Overview
This repository contains resources for building a local system monitoring composed of the following components:
- Grafana dashboards
- Few Systems dashboard to do basic Linux system monitoring
- Internet Connectivty dashboard to monitor connection outrages
- SMART dashboard to view HDD health information across systems
- Influxdb database
- Telegraf for metric acquisition
- Docker for running the server-side components
This is largely running as-is at the Ma_Sys.ma. The following components might be interesting in other contexts, too:
- Configuration settings for running the services with Docker.
- Dashboard configurations.
System Composition
The idea of this repository is to provide sample configuration for the following use case:
- Centralized monitoring server (server)
- Multiple clients sending metrics to the server (clients)

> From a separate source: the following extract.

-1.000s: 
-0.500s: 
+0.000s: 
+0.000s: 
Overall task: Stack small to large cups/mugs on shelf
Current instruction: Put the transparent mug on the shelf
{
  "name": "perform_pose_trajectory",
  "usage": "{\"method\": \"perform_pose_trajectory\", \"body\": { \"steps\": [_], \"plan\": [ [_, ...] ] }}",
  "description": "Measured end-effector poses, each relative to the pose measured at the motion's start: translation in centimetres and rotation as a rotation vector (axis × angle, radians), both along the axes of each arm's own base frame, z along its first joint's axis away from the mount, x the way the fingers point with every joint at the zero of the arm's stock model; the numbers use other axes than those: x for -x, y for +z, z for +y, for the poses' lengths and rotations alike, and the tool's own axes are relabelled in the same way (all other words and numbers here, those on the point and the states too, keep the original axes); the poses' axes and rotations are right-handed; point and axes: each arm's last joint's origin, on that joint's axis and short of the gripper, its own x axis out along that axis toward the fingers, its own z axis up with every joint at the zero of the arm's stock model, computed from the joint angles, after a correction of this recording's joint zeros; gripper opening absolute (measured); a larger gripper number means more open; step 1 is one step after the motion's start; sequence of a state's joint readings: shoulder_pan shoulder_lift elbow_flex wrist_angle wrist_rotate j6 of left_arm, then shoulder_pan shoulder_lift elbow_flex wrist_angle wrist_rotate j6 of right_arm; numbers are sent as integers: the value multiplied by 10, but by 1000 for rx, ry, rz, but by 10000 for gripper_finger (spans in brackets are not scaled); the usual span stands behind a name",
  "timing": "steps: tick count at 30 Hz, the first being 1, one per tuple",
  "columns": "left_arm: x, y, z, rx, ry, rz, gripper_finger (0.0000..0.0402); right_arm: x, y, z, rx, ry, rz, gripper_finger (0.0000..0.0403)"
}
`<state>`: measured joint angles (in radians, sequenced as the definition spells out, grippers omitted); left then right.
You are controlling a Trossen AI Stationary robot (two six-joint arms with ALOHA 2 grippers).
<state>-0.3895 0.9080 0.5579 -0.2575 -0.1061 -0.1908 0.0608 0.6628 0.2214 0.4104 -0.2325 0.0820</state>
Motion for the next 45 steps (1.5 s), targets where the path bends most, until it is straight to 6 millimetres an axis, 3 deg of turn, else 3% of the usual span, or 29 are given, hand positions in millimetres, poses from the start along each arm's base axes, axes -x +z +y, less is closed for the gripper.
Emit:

To do this, the server runs the following services as individual Docker containers:
grafana
– Dashboard exposed on port 3000. Users intending to view the dashboards connect to this endpoint.influxdb
– Database, only locally accessibletelegraf-iconqualmon
– Telegraf instance for acquiring Internet Connectivity metrics. May be left out if not needed.stunnel
– TLS endpoint exposed on port 5086. Telegraf instances on the clients connect to this endpoint.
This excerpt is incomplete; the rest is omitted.